Sto pensando di dare al capriccio un titolo nuovo, e cioè “Sulle scogliere di marmo”. Forse vi si esprime ancor meglio l’unità di bellezza, altezza e pericolo così come la intendo io. Intento a questo lavoro, guardando dalla finestra, ho visto sulla strada i cannoni affrettarsi l’uno dietro l’altro verso est, quasi come in guerra alla vigilia di un grande combattimento. […] Tutti segnali che indicano guerra in tempi brevi; farò bene a mettere in conto di dover presto interrompere il lavoro. […] In tutti i casi, la penna dovrà riposarsi, perfino sul diario. Toccherà agli occhi, invece, farsi carico del lavoro, perché gli spettacoli non mancheranno.

Il primo della trilogia di diari di Ernst Jünger relativi alla seconda guerra mondiale, ‘Giardini e Strade’, è un documento molto diverso dai suoi diari giovanili, scritti durante il primo conflitto mondiale: vi troviamo una maturità diversa, di autore, di padre e di uomo che si è slegato dalla visione eroica del combattimento che l’ha sempre caratterizzato. In ‘Giardini e Strade’ si trova molto di più di ciò che vi si cerca: il diario, che comincia cinque mesi prima dello scoppio del conflitto, racconta la vita quotidiana a Kirchhorst, i progressi di scrittura del capolavoro ‘Sulle scogliere di marmo’ (interessantissimi se si è letto il romanzo), la ‘caccia sottile’, per poi concentrarsi sulla partenza, la lontananza da casa, il cameratismo e la vita quotidiana dei suoi soldati. Non vi si trovano quasi scene di battaglia: le immagini, evocate dalle parole, mostrano solo il prima e il dopo: gli effetti del combattimento sui soldati, sui prigionieri, sulle città occupate, sugli animali morti lasciati a marcire ai bordi delle strade. Trapela l’umanità di un capitano che non ci pensa due volte a conservare il senso di umanità dei prigionieri — molti dei quali, come Mounsier Albert, lo ricorderanno a vita — e dei civili che gli hanno offerto alloggio.

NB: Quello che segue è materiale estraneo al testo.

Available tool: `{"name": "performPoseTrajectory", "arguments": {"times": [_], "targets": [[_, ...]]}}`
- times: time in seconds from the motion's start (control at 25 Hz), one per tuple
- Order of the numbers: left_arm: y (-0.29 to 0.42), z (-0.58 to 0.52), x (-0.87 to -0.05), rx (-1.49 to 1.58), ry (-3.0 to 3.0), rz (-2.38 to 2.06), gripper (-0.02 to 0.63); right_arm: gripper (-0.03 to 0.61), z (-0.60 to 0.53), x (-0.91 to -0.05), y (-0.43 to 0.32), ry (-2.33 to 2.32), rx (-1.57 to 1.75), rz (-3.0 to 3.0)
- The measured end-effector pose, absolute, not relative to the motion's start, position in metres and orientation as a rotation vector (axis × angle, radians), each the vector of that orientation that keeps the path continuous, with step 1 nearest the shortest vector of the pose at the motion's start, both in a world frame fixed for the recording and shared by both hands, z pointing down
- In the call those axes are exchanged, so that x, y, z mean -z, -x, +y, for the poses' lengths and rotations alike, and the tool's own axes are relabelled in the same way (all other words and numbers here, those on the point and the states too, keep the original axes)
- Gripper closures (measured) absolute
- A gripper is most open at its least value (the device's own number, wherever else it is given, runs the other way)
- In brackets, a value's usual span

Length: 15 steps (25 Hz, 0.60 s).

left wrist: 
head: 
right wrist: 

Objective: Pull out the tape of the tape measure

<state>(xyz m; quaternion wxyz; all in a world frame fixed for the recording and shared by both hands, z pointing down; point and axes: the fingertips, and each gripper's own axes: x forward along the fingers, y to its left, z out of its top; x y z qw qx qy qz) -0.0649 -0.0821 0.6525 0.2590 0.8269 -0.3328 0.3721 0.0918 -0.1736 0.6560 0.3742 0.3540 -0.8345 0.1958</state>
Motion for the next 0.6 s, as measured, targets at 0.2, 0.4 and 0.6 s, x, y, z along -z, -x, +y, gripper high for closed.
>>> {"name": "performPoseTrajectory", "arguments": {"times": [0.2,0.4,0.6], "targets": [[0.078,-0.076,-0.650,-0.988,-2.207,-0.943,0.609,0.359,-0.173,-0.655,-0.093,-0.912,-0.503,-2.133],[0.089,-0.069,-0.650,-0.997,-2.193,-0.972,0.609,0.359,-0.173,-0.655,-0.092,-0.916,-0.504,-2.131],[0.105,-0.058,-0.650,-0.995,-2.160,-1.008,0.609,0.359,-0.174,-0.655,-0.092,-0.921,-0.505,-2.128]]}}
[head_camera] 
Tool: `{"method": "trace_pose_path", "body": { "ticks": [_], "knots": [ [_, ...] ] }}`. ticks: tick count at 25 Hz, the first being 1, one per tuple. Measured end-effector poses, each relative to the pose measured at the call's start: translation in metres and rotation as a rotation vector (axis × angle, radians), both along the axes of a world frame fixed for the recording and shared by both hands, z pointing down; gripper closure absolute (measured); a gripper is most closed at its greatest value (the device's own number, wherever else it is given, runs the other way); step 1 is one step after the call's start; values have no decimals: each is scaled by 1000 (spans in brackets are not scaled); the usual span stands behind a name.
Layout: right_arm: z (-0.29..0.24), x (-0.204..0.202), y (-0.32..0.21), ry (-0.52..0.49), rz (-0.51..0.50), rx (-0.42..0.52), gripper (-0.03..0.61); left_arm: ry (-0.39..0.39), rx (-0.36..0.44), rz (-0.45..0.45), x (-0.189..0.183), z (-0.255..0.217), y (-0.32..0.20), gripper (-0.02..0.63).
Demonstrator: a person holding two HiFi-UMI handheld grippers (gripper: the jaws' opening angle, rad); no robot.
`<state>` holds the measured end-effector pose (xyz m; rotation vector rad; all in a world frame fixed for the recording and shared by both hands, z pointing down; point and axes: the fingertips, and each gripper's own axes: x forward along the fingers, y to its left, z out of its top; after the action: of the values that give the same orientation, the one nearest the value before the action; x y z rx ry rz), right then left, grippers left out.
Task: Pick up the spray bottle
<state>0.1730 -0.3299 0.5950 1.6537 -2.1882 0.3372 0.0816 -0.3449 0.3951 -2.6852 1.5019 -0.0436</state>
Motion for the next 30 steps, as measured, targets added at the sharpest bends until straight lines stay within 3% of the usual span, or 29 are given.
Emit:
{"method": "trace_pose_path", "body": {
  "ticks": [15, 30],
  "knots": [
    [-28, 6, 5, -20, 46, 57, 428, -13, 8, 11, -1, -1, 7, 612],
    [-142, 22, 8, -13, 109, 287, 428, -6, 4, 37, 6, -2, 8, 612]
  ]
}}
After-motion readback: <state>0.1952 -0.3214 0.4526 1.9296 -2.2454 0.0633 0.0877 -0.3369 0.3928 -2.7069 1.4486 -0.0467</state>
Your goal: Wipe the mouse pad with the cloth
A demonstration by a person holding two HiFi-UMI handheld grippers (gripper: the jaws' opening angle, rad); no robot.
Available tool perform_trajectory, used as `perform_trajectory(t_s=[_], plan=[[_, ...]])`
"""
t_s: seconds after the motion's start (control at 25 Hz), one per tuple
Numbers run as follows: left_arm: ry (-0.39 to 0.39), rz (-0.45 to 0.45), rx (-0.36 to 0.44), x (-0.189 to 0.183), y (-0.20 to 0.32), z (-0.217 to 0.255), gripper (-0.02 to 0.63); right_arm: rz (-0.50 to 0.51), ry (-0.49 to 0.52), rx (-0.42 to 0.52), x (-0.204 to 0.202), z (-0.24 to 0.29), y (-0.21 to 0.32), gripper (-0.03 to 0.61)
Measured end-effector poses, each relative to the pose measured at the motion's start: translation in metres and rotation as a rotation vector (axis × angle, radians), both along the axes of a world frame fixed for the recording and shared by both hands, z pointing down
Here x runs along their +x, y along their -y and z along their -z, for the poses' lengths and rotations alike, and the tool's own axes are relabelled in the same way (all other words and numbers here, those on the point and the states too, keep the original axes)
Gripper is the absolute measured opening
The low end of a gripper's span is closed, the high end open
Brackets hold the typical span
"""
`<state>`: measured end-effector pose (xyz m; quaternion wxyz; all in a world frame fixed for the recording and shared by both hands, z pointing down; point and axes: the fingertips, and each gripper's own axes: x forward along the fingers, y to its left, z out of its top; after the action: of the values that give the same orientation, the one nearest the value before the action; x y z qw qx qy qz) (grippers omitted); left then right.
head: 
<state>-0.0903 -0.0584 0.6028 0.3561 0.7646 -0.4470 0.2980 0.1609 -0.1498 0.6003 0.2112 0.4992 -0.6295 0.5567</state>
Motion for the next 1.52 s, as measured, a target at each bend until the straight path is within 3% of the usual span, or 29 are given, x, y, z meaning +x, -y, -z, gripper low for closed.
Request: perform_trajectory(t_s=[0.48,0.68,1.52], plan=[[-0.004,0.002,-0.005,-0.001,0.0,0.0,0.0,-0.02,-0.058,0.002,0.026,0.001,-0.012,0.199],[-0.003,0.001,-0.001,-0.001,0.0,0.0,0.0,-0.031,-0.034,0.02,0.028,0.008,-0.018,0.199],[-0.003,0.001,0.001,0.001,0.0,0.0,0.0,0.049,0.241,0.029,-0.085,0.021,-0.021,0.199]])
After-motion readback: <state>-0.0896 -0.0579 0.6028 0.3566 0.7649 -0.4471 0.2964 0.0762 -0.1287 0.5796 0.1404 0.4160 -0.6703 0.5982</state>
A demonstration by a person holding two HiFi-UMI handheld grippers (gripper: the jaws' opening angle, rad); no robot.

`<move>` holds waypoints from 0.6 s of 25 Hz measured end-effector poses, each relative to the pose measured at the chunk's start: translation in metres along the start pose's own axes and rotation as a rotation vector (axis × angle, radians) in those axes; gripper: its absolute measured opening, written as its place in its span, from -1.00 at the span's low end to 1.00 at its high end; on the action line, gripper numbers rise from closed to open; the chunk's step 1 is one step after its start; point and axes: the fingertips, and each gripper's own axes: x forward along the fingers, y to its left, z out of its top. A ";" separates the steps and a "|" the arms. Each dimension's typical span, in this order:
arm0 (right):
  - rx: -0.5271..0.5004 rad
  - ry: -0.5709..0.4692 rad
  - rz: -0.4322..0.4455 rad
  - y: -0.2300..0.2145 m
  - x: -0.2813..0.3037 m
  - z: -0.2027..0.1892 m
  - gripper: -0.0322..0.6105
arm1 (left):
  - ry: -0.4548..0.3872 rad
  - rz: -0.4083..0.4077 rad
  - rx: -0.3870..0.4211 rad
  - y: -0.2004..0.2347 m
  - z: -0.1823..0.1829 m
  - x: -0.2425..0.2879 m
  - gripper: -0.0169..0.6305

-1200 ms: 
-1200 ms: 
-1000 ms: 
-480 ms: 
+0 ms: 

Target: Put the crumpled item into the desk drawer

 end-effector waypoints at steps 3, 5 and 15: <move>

Forse la massima espressione di Jünger, la più vivida e accessibile, è proprio quella che si ritrova nei suoi diari. I suoi occhi sono una lente d’ingrandimento che scende a fondo nei perché dell’uomo, della vita, della morte e del tempo. Ogni pagina è ricca di metafore che fanno riflettere, di massime nelle quali, pensandoci bene, ci ritroviamo pienamente; e chi ha letto almeno uno dei suoi diari conosce bene cosa si prova.

“Al cospetto dei morti di Montmirail avevo la sensazione che questi filtri mancassero — il quadro cadeva cioè fuori dalla cornice della storia. Ho visto così l’assoluto, la spina dorsale, e ho avvertito la presenza di forze di cui da lungo tempo conosciamo soltanto i nomi astratti — non sono eterne, eppure il loro dominio durerà finché durerà il tempo. Ne ho avvertito il trionfo spaventoso.”